Scientific classification
- Kingdom: Animalia
- Phylum: Arthropoda
- Clade: Pancrustacea
- Class: Insecta
- Order: Lepidoptera
- Family: Hepialidae
- Genus: Korscheltellus
- Species: K. gracilis
- Binomial name: Korscheltellus gracilis (Grote, [1865])

= Conifer swift =

- Genus: Korscheltellus
- Species: gracilis
- Authority: (Grote, [1865])

Species of moth

The conifer swift moth (Korscheltellus gracilis) is a swift moth considered a forest pest in eastern and central North America, from Canada south to North Carolina. Larvae feed primarily on roots of evergreen trees, and are weakly polyphagous, able to survive on deciduous trees (e.g. birches, Betula) but preferring balsam fir and red spruce. They penetrate bark, but lesions on roots are shallow. These wounds may, however, provide easy entry for pathogenic fungi and nematodes. K. gracilis has been shown to reduce survival on saplings, but adult trees have been found with more than 30 feeding scars on their roots.
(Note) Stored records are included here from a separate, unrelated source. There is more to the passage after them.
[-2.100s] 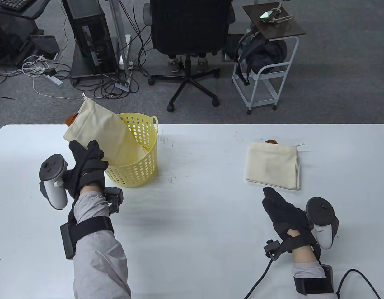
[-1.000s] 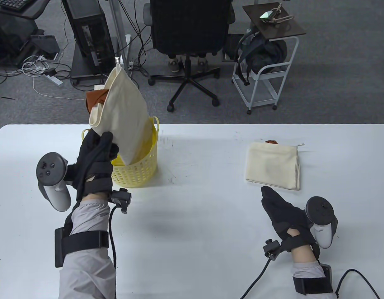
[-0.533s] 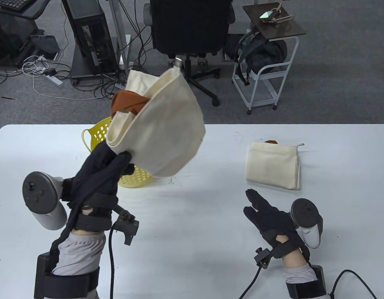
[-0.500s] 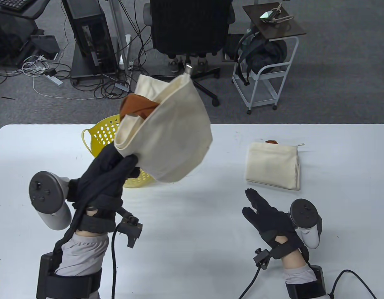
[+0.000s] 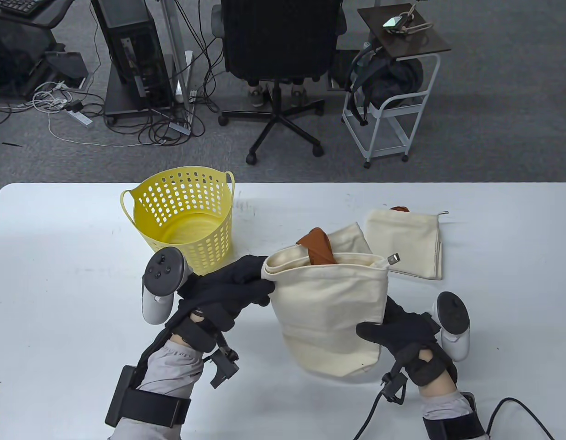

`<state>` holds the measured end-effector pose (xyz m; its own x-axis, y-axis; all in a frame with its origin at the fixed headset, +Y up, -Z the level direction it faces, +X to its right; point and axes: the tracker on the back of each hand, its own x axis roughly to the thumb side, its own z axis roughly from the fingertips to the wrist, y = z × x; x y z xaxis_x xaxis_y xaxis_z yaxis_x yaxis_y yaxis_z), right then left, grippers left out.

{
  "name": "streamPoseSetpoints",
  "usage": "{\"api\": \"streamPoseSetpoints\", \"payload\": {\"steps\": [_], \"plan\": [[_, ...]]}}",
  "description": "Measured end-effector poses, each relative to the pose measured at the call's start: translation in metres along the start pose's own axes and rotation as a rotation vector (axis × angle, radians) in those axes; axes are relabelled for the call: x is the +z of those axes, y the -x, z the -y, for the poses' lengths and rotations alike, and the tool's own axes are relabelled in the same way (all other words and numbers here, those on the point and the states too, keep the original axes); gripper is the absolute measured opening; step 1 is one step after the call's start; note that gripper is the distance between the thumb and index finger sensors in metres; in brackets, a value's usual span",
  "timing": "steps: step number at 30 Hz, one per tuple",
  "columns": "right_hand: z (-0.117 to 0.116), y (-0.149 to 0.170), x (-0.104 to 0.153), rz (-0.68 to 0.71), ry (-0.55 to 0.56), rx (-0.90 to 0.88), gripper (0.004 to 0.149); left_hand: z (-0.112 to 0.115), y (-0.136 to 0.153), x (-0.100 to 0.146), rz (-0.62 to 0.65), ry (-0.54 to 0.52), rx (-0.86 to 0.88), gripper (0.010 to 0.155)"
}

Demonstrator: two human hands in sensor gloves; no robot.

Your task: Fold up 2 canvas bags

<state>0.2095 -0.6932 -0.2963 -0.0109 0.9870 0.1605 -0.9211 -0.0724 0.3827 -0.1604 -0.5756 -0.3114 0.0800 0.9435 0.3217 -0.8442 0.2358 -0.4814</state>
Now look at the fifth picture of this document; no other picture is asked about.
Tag person's right hand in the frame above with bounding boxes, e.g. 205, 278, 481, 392
355, 296, 459, 386

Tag grey power strip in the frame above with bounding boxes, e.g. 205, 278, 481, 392
64, 107, 94, 129

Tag black forearm strap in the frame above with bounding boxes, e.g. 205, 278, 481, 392
422, 392, 488, 440

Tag crumpled cream canvas bag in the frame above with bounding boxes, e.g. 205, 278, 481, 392
326, 222, 373, 257

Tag black computer tower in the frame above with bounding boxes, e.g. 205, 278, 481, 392
91, 0, 176, 88

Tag keys with beige lanyard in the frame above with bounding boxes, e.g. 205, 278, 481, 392
399, 4, 434, 34

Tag person's left forearm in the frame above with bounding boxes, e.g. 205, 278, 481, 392
108, 334, 205, 440

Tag brown leather strap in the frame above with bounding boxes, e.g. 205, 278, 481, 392
295, 227, 338, 267

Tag tangle of floor cables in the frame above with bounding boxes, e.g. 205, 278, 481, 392
0, 27, 228, 148

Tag yellow perforated plastic basket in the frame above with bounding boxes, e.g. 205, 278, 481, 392
120, 168, 236, 276

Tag black keyboard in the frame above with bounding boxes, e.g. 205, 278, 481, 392
0, 0, 44, 15

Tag dark backpack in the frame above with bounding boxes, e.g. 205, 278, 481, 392
346, 45, 424, 127

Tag person's left hand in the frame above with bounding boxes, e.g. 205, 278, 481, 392
175, 255, 275, 333

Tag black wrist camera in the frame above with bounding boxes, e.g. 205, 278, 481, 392
380, 362, 409, 405
204, 346, 240, 390

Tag black battery pack armband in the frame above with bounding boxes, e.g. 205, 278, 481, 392
105, 365, 192, 429

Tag black wheeled tower stand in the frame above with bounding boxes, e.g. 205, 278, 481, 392
102, 64, 179, 127

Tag folded cream canvas bag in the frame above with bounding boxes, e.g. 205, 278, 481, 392
365, 209, 449, 281

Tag black desk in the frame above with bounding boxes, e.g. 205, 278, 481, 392
0, 0, 90, 98

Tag white cart with brown top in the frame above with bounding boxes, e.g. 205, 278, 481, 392
341, 4, 453, 170

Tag person's right forearm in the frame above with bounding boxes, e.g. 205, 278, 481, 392
420, 376, 491, 440

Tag black cable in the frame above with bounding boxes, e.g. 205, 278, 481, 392
354, 392, 394, 440
486, 398, 557, 440

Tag silver desk leg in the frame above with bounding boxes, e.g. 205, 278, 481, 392
160, 0, 193, 134

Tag white and black controller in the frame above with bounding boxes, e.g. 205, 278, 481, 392
431, 291, 471, 362
141, 247, 194, 325

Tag black office chair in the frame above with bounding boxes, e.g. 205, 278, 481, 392
211, 0, 348, 166

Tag cream canvas drawstring bag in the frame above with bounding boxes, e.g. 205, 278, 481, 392
261, 245, 390, 379
But trees that are weakened by air pollution or changes in soil chemistry may invite K. gracilis infestation. Adults can be found in woody areas between June and August. They are cryptically colored, but are active for 20–40 minutes each dawn and twilight, and occasionally come to light. In the conifer swift moth, courtship, mating, and egg laying occur during evening hours; only oviposition occurs in the morning. They are Exoporia, and females scatter eggs while in flight. It takes two years for the larvae to mature, so populations tend towards two-year cycles. Females emit pheromones to attract males, from organs on their hind wings.